PURPOSE: Depression and anxiety are two highly prevalent mental disorders that commonly coexist. However, little is known about the association between sleep and comorbid depressive and anxiety symptoms (CDAS). Therefore, this study aims to explore the relationship between sleep duration, insomnia and CDAS.

METHODS: This is a cross-sectional study of 22,004 community adults who participated in the China Multi-Ethnic Cohort (CMEC) study. Chinese version of Patient Health Questionnaire-2 and Generalized Anxiety Disorder-2 were used to screen CDAS in community adults. A positive score on each scale was considered indicative of CDAS. All participants received face-to-face interviews, medical examinations, and biochemical examinations to assess sleep duration and insomnia and collect covariates. The self-reported sleep duration was divided into three groups: <7 hr, 7-9 hr and >9 hr groups. Logistic regression was used to analyze the association between sleep duration, insomnia and CDAS. A restricted cubic spline (RCS) was used to explore the dose-response relationship between sleep duration and CDAS. Stratified analysis based on gender and age was conducted.
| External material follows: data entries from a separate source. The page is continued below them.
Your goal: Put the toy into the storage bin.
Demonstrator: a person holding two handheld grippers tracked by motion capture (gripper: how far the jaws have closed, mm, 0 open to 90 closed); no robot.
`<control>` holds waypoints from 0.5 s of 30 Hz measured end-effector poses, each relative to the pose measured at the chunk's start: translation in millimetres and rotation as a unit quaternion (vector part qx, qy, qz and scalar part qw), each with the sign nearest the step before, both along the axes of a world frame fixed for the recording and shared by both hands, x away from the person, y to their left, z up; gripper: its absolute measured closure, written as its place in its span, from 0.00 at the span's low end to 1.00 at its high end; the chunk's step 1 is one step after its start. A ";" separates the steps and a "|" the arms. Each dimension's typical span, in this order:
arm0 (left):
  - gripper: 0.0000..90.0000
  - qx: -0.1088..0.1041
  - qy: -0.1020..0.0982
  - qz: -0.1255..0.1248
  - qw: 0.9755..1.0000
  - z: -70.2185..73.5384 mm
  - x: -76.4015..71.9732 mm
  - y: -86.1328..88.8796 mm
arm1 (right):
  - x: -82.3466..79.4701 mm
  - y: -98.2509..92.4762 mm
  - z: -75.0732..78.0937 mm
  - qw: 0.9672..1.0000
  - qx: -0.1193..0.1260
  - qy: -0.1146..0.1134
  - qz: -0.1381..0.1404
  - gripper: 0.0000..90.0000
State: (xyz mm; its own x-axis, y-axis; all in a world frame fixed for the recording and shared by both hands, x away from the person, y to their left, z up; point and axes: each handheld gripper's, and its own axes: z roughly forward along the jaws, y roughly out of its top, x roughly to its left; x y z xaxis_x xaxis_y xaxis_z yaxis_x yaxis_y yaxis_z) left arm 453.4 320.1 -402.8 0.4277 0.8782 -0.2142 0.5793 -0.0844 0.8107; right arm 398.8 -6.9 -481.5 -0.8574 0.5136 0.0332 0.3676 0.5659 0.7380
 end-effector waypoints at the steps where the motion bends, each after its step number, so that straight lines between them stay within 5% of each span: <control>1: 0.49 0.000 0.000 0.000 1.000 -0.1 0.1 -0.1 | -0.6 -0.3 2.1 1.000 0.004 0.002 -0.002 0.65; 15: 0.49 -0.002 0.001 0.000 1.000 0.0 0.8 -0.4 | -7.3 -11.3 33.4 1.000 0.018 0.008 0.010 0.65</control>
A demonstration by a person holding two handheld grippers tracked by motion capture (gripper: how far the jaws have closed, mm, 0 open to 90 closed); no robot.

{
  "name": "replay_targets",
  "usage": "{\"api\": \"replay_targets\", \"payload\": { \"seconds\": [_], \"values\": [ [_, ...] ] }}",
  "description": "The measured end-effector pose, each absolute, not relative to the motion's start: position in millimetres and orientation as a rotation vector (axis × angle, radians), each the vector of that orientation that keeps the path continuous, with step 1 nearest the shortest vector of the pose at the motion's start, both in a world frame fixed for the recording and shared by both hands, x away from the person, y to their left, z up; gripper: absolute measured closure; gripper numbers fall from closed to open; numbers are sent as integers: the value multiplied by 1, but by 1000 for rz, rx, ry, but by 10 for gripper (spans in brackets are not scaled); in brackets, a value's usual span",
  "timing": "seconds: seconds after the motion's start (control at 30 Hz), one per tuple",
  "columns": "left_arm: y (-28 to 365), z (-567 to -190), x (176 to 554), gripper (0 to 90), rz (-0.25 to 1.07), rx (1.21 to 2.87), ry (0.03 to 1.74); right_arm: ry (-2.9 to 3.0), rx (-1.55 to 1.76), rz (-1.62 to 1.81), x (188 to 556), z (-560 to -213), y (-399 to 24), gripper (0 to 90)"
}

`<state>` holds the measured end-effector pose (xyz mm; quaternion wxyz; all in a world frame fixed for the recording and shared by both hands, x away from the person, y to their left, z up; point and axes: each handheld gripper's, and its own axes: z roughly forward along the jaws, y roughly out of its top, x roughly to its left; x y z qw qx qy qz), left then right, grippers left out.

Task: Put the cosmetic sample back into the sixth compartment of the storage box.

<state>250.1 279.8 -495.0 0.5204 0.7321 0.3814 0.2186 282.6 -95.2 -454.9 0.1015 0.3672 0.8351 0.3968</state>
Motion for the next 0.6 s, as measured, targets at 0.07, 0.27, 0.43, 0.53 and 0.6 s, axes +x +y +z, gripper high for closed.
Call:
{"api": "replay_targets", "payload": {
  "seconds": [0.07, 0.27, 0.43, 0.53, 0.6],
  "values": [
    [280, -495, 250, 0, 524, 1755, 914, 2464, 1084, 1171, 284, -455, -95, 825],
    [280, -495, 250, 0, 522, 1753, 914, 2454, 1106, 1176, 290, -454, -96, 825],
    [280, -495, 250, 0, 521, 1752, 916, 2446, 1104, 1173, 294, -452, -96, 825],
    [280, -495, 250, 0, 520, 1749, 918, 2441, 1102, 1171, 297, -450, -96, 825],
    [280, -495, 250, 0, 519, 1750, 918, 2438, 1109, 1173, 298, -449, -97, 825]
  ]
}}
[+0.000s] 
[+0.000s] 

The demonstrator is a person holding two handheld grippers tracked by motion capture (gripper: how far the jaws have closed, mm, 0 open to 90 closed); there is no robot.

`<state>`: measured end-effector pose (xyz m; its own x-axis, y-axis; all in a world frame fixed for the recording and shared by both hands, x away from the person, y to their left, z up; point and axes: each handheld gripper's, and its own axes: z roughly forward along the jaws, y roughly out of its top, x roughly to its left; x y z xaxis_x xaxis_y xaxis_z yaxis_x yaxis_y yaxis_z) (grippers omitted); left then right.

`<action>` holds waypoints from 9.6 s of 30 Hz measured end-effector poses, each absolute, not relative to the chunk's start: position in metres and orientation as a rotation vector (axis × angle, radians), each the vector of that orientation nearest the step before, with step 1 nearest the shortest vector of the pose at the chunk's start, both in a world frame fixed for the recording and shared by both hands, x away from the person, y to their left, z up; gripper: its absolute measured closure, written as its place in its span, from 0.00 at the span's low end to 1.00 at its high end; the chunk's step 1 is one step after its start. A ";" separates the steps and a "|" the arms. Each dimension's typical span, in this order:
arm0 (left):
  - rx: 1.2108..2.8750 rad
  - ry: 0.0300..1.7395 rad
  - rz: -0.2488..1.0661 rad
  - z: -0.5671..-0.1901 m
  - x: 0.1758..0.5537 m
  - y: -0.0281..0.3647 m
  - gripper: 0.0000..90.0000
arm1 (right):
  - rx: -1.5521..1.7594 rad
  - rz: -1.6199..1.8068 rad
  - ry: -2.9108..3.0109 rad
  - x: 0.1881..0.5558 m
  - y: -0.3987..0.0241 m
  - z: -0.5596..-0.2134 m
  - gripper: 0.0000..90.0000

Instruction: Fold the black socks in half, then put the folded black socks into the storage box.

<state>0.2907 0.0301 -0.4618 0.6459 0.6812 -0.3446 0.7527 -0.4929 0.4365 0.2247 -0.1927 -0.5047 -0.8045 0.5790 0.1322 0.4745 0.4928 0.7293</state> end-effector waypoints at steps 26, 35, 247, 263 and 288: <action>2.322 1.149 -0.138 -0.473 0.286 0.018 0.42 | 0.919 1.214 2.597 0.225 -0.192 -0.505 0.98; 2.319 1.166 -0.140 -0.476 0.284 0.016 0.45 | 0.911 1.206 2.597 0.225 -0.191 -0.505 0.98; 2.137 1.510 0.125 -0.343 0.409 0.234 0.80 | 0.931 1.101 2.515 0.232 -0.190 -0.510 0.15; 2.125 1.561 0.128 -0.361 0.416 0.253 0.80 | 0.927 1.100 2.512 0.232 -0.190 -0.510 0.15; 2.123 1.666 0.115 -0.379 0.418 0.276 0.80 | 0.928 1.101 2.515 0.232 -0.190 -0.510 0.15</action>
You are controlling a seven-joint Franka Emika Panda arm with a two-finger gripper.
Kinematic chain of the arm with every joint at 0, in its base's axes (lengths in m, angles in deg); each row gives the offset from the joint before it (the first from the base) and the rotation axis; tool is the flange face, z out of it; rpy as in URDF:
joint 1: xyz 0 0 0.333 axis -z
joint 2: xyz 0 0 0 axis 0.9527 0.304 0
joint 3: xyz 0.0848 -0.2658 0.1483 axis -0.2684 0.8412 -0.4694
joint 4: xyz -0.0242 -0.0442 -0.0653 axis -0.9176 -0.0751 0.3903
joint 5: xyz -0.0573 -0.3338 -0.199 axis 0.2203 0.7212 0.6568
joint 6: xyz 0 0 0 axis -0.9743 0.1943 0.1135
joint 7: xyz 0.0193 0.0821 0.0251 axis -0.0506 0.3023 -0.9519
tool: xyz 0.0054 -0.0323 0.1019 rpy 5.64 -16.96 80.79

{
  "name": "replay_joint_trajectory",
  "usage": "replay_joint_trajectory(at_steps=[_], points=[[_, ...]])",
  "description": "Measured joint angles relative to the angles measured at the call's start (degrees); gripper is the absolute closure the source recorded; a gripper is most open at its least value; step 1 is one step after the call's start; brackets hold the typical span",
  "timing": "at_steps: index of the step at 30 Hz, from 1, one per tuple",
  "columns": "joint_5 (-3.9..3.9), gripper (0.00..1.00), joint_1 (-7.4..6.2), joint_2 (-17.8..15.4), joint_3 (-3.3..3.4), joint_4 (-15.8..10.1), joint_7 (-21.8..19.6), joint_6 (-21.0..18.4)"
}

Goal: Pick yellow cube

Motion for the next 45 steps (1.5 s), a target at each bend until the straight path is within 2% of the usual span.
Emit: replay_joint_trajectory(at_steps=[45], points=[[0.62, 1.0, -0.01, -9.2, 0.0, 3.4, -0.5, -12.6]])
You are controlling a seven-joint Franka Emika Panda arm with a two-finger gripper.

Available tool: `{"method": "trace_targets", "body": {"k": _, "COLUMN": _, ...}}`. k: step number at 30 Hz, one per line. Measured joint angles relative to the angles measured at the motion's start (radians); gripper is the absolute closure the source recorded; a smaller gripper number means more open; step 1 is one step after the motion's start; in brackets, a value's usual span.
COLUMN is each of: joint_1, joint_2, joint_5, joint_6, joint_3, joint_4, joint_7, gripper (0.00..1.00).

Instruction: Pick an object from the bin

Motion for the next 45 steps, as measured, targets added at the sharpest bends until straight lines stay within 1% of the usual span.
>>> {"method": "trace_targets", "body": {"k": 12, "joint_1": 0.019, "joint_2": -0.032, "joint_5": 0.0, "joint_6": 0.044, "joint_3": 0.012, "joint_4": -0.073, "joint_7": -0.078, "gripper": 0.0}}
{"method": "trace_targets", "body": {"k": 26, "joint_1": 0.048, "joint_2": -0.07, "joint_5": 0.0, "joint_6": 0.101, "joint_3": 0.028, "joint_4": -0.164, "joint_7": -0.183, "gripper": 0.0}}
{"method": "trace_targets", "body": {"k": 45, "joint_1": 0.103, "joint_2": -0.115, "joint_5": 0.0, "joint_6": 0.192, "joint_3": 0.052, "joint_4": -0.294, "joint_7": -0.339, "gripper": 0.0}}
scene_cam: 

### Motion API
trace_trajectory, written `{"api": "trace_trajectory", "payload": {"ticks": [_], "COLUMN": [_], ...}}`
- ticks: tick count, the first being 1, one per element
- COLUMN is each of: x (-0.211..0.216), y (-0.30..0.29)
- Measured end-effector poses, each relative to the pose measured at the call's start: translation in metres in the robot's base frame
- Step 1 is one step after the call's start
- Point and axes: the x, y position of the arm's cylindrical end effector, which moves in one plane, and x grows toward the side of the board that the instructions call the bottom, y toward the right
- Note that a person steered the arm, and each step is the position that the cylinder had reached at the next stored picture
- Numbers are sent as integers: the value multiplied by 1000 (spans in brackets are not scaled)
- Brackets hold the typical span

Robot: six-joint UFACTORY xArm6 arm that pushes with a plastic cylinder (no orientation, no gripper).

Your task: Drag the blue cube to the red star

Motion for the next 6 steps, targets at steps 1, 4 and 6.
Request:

RESULTS: Overall, 2.8% (95% CI 2.6%~3.0%) of participants reported having CDAS. After adjusting the potential covariates, sleep duration <7 hr (OR=1.635, 95% CI =1.335~2.004) was significantly associated with CDAS, compared with sleep 7-9 hr. After RCS analysis, there was a nonlinear relationship between sleep duration and CDAS. The increase in the number of types of insomnia, the greater the likelihood of CDAS ( p for trend<0.05). In sensitivity analysis, it was found that the results were consistent with those of the main analysis. After stratification by gender and age, the association between sleep duration and CDAS was only observed in female and young and middle-aged adults, not in men and older adults.

CONCLUSION: Both insufficient sleep duration and insomnia are associated with a higher prevalence of CDAS in Chinese adults.